Usage-Based Pricing vs a Cost Ceiling: Lessons From Vercel's $10K/Day Bot Spike

June 7, 2026

Usage-Based Pricing vs a Cost Ceiling: Lessons From Vercel's $10K/Day Bot Spike

Flat per-hour cost ceiling line versus a usage-based pricing bill spiking from AI bot traffic

On April 12, 2026, traffic to Vercel's own docs AI chat endpoint spiked to roughly 10x normal. At the peak it hit about 1,300 requests per minute, routed through residential proxies that hid the real client IPs. Vercel says that, left unchecked, the inference cost would have run at more than $10,000 per day.

This wasn't a customer who misconfigured something. It was Vercel — a platform that knows this attack surface better than almost anyone — getting hit on its own infrastructure. They caught it and blocked it. But the number is the point: a single AI endpoint, automated traffic through residential proxies, a five-figure daily run rate. (Vercel: Protecting against token theft)

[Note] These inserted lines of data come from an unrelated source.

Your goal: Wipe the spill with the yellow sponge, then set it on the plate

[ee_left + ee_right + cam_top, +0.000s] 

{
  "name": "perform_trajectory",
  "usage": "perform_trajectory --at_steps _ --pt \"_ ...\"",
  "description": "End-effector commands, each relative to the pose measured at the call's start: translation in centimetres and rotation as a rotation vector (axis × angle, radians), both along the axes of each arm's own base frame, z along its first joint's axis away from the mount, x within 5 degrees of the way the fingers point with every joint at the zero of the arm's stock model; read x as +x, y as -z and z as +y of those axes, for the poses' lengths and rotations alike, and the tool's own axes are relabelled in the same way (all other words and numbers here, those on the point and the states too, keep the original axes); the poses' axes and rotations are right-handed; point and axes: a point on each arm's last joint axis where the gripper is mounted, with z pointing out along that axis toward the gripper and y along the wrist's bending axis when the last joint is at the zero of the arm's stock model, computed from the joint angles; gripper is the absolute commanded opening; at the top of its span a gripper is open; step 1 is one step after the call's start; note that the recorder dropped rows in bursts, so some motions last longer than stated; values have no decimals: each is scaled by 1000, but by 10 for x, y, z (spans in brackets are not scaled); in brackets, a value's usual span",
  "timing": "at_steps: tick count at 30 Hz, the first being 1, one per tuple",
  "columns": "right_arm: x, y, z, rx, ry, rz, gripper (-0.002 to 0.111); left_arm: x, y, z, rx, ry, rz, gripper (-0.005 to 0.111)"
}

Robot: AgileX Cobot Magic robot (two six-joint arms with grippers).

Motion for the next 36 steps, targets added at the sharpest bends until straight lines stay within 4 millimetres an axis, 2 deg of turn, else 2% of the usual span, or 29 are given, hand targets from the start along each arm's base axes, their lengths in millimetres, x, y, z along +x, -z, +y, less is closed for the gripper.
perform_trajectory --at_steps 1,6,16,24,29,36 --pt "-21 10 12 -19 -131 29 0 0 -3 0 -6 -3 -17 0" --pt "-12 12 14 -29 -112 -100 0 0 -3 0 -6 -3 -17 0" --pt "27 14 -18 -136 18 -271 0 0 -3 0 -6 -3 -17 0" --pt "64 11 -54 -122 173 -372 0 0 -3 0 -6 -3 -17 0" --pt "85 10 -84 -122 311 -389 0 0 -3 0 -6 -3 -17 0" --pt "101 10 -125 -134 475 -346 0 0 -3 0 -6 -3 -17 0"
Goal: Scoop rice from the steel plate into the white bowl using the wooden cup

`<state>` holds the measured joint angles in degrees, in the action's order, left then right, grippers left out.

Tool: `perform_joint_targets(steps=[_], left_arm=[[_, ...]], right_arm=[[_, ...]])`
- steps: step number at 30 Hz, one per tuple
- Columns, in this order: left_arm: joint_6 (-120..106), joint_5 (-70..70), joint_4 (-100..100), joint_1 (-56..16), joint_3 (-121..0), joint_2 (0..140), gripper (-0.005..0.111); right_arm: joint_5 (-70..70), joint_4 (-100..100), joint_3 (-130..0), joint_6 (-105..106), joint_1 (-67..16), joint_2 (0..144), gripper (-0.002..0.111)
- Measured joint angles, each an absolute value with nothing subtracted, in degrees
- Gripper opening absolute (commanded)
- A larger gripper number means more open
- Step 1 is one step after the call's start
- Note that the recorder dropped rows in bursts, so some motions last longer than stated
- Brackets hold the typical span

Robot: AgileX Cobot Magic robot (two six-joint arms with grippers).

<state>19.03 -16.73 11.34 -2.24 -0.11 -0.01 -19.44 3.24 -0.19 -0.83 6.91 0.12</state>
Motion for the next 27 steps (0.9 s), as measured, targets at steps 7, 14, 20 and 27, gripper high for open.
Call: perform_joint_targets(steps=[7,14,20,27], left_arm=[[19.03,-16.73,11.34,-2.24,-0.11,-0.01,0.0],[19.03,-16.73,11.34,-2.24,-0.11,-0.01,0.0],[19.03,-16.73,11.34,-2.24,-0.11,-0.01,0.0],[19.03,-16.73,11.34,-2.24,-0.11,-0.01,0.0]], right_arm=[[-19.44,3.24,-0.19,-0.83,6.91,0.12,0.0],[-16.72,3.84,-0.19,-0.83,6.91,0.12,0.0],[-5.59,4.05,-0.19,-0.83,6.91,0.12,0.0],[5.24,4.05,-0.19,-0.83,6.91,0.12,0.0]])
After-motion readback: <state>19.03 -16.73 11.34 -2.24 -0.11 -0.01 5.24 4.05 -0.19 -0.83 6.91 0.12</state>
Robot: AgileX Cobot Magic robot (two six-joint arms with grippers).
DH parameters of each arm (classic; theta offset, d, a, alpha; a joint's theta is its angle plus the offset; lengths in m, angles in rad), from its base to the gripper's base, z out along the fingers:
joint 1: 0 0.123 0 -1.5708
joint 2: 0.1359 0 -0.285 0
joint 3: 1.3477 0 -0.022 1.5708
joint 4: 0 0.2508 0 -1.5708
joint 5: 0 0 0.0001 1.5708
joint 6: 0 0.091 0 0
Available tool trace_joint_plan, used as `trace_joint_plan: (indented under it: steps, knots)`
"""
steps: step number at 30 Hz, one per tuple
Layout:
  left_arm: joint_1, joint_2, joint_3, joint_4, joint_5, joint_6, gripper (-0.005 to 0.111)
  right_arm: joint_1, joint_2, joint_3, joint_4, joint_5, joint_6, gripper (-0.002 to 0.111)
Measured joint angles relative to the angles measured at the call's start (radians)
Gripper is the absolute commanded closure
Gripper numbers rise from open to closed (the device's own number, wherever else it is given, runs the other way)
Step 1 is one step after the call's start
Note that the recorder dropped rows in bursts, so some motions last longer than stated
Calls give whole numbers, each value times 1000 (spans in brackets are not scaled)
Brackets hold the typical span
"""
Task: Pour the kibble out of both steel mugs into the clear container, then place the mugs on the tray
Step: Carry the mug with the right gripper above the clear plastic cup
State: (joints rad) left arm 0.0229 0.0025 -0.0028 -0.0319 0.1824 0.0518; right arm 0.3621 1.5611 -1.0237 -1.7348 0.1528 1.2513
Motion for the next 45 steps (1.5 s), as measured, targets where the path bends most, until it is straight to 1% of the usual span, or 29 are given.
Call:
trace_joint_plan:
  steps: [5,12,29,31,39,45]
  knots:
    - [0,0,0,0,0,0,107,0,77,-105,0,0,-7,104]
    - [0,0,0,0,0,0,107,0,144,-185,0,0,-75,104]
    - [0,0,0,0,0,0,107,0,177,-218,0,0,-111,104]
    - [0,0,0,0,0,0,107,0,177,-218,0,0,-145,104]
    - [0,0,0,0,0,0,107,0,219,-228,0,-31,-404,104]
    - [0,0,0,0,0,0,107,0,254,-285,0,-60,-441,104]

That's the shape of the problem with usage-based pricing in 2026. When your bill is a function of inbound requests, and inbound requests increasingly come from bots you didn't invite, your cost has no ceiling. This post is about that gap — and about what changes when your bill is a function of the instance you chose to run, not the traffic the internet decides to send you.

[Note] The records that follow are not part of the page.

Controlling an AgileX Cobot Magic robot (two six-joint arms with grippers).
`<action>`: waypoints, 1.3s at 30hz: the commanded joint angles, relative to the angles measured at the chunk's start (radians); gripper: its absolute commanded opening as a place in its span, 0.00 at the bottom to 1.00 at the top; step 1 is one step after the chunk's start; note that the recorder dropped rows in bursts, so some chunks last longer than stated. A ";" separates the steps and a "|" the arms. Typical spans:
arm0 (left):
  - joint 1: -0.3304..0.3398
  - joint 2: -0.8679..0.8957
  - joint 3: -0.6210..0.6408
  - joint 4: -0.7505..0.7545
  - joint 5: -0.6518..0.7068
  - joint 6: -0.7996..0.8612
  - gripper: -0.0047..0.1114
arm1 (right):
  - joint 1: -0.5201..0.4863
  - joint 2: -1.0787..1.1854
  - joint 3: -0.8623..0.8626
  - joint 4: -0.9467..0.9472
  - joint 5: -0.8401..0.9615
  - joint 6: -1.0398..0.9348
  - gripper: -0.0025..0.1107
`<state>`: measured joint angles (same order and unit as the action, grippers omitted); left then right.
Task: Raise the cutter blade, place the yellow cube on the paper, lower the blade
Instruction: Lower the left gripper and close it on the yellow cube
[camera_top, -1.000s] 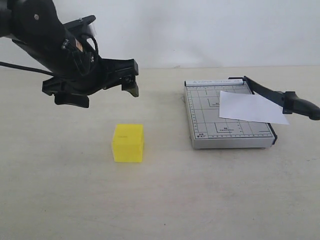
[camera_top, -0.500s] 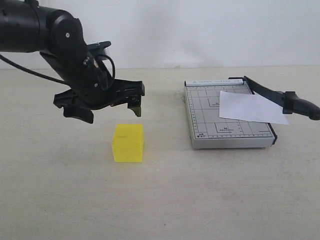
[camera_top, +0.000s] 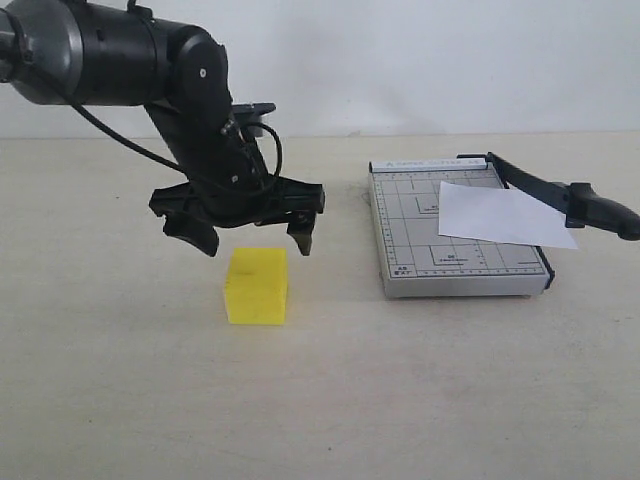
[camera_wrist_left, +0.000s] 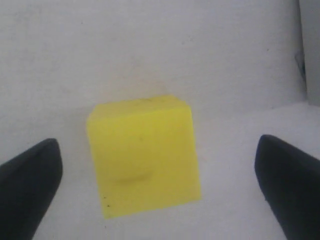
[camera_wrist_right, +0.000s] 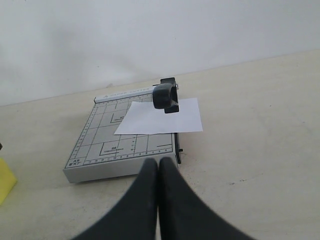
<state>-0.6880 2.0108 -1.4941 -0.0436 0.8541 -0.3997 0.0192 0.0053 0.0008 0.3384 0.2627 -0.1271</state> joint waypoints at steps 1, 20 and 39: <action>-0.005 0.005 -0.008 0.010 0.017 0.005 0.88 | 0.000 -0.005 -0.001 -0.005 -0.004 -0.002 0.02; -0.005 0.058 -0.006 0.033 0.032 -0.004 0.88 | 0.000 -0.005 -0.001 -0.005 -0.004 -0.002 0.02; -0.005 0.063 -0.006 0.033 0.003 -0.011 0.88 | 0.000 -0.005 -0.001 -0.005 -0.004 -0.002 0.02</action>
<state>-0.6880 2.0743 -1.4941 -0.0155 0.8664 -0.4018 0.0192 0.0053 0.0008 0.3388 0.2627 -0.1271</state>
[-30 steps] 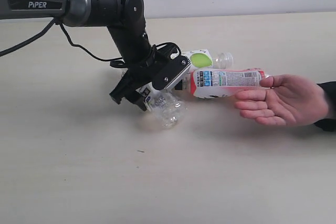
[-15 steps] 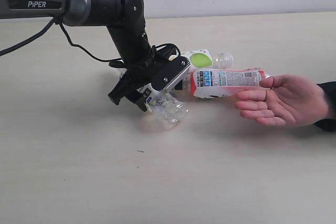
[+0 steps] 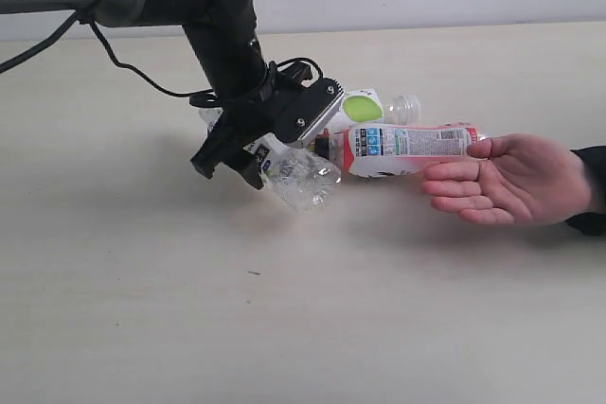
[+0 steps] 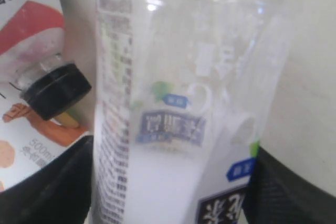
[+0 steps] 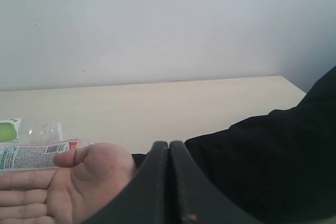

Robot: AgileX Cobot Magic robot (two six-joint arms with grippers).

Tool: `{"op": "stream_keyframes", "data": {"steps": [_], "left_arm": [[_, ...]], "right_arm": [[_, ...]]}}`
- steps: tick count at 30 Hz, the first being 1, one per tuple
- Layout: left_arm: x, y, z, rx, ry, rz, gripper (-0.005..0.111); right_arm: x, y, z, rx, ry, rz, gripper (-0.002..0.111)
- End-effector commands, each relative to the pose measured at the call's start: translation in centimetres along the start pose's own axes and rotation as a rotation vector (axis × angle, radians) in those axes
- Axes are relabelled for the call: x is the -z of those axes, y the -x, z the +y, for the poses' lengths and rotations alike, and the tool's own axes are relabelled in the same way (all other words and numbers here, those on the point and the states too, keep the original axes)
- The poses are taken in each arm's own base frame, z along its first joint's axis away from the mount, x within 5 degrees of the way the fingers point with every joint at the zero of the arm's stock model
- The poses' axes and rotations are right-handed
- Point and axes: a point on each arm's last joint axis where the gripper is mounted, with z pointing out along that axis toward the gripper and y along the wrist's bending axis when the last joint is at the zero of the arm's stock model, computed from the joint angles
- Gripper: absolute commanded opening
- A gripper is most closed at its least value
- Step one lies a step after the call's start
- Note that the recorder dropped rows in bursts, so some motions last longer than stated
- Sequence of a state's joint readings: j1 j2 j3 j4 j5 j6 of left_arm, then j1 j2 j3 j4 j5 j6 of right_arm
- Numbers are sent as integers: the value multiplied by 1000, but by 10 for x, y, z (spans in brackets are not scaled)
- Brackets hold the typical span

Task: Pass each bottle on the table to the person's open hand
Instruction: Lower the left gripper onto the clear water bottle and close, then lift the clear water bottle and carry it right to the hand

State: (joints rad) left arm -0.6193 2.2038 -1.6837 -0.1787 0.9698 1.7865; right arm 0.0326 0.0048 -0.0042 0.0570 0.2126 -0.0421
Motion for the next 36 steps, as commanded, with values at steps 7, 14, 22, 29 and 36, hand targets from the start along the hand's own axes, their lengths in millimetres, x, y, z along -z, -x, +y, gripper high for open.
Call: {"op": "stream_keyframes", "data": {"steps": [7,14,22,29,36], "left_arm": [[14,-6,-6,35,-40,100,0],[40,5,-5,25,-2,106,0],[62,44,-4,-81,48,120,0],[64,96,-2,-214,106,139,0],[72,158,14,-392,353,128,0]], "right_arm": [[0,0,-1,12,-9,-12,0],[0,0,-1,12,-9,-12,0],[0,0,-1,12,-9,-12,0],[0,0,-1,12,-9,-12,0],[0,0,-1,12,-9,-12,0]]}}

A note up front, because honesty matters more than a scary headline: a cost ceiling is a cost story, not a security one. Flat pricing won't stop a bot swarm from hammering your app. It changes what that swarm can do to your invoice. We'll be precise about that boundary at the end.

What usage-based pricing actually couples together

Usage-based pricing is a genuinely good model a lot of the time. When you launch with five users, paying per request or per invocation means you pay almost nothing. Scale-to-zero is real — you're not renting a box that idles at 3am. For bursty, early-stage workloads, your cost tracks your usage, and at low usage that's a rounding error.

The catch is structural. The exact property that makes usage-based pricing cheap when traffic is low — cost scales directly with traffic — is what makes it dangerous when traffic spikes for reasons that have nothing to do with your success.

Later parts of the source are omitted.